Part of the debate – in the Senedd at 5:34 pm on 1 December 2020.
Well, Llywydd, no doubt the Member is one of those who will be looking for evidence, and he could look for evidence in those parts of England where his party has already instituted restrictions of this sort for many, many weeks, and I don't think he has evidence of large-scale public unrest or of the problem being moved wholesale elsewhere.
We did indeed talk to enforcement agencies.
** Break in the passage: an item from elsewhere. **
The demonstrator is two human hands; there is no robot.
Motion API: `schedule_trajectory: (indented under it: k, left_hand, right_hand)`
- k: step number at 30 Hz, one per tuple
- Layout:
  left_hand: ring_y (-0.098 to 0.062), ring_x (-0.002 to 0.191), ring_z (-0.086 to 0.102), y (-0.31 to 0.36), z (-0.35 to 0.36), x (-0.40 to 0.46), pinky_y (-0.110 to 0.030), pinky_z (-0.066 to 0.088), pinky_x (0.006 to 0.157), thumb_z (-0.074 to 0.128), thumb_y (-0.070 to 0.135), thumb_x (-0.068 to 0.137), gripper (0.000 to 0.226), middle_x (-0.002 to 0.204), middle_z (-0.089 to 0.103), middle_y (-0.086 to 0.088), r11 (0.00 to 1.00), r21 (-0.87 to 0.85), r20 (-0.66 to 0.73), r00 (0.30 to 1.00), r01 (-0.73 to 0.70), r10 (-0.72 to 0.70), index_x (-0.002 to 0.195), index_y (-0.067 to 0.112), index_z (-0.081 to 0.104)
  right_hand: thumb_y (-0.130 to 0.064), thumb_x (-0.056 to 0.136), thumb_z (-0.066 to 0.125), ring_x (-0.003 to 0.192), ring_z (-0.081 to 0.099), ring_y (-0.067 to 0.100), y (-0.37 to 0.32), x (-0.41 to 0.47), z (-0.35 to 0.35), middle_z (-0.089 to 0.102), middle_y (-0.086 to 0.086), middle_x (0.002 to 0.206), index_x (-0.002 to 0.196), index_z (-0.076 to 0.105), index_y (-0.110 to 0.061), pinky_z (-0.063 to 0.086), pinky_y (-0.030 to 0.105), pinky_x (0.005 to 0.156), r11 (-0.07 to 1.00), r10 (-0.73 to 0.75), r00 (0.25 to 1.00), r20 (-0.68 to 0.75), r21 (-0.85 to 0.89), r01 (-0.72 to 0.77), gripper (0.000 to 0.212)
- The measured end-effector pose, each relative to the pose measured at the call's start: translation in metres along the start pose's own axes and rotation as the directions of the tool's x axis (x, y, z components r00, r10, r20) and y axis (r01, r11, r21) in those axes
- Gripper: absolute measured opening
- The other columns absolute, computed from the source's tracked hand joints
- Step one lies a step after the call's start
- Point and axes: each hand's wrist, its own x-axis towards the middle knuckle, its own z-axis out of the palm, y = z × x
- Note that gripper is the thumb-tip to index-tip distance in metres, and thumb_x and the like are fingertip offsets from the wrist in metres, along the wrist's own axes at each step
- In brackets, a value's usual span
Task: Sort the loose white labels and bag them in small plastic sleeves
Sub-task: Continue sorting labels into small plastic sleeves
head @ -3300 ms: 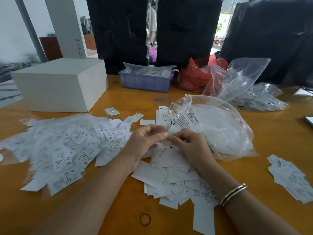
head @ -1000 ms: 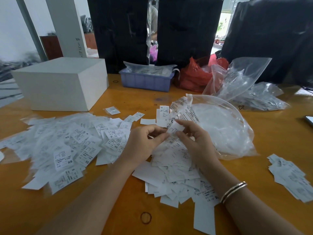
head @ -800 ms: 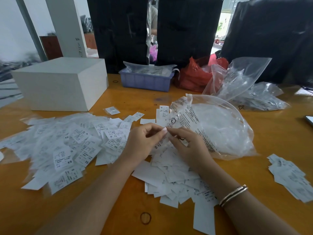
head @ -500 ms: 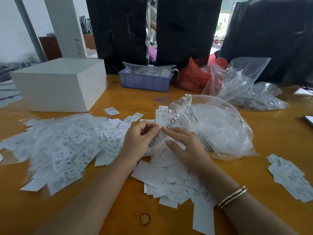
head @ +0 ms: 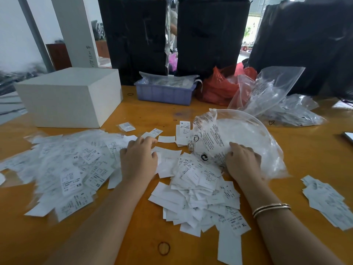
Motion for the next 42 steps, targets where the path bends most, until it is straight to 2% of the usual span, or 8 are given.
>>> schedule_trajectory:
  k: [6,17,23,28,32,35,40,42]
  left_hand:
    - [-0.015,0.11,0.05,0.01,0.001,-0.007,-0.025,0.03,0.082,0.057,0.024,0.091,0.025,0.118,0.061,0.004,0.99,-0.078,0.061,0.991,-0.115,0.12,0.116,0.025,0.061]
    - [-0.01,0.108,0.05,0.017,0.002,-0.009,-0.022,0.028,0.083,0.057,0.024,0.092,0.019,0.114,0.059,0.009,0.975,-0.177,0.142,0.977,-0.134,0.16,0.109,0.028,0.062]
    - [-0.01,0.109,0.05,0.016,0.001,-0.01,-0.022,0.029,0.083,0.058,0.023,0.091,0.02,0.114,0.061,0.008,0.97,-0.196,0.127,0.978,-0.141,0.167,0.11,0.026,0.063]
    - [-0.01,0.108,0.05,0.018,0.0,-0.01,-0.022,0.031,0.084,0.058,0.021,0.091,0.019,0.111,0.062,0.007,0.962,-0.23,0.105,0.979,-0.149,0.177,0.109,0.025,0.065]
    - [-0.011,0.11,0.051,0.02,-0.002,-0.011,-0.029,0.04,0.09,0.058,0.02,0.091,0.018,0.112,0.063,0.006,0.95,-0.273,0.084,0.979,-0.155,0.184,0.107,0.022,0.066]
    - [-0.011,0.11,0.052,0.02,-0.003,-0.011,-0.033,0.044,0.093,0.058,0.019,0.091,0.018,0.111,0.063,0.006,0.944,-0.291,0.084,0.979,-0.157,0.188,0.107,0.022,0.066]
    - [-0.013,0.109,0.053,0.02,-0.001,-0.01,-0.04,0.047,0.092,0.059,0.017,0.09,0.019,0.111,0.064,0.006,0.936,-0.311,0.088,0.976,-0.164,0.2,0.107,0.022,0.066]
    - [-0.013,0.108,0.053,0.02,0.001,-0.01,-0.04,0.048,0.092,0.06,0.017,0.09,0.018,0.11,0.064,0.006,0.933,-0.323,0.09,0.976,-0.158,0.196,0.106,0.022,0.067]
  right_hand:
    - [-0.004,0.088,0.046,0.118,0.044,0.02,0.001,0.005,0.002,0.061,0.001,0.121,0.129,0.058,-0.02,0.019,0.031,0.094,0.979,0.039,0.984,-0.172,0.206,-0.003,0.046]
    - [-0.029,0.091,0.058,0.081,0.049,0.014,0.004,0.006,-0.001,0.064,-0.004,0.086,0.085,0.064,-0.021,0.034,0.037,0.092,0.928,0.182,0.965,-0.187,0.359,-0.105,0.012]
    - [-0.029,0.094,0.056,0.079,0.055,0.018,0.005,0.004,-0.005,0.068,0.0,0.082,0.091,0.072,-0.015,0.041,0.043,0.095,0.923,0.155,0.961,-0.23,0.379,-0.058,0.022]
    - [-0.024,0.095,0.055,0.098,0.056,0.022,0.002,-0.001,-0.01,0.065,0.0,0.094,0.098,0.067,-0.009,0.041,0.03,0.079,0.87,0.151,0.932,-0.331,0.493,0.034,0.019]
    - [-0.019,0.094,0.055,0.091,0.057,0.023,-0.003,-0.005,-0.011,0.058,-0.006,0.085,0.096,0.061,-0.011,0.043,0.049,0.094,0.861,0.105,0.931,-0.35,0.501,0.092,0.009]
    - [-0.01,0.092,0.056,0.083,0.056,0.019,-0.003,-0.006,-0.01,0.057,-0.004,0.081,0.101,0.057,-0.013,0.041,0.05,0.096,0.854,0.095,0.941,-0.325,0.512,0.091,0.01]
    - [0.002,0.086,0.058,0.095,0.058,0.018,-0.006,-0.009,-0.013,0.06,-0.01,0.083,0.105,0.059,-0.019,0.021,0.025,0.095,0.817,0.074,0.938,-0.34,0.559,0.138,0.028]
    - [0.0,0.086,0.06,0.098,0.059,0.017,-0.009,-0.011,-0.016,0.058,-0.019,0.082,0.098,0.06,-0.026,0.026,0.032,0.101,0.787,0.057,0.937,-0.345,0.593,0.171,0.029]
They will respond to the rules that the Welsh Government puts in place. The key thing, surely, is for every one of us who has any form of influence at all to use that influence to explain to people why breaking the law and acting in the way that the Member has described would be to put themselves, and other people who matter most to them, at risk. The best answer is not to need to enforce a rule because it's being broken, but to try to use our voices to explain to people why it is in their interest, and in the interests of everybody else, to do what is being asked of them.
People in Wales have done that, I think, fantastically over the period of the coronavirus crisis. We need to ask people to go on doing that as we move into next year. With new possibilities that we know are coming our way, now is not the moment to throw in the towel and to assume that people in Wales will not be prepared to act in a way that helps us all to prevent this virus from continuing to escalate away from us, with all the difficulties and damage that we know that that would cause.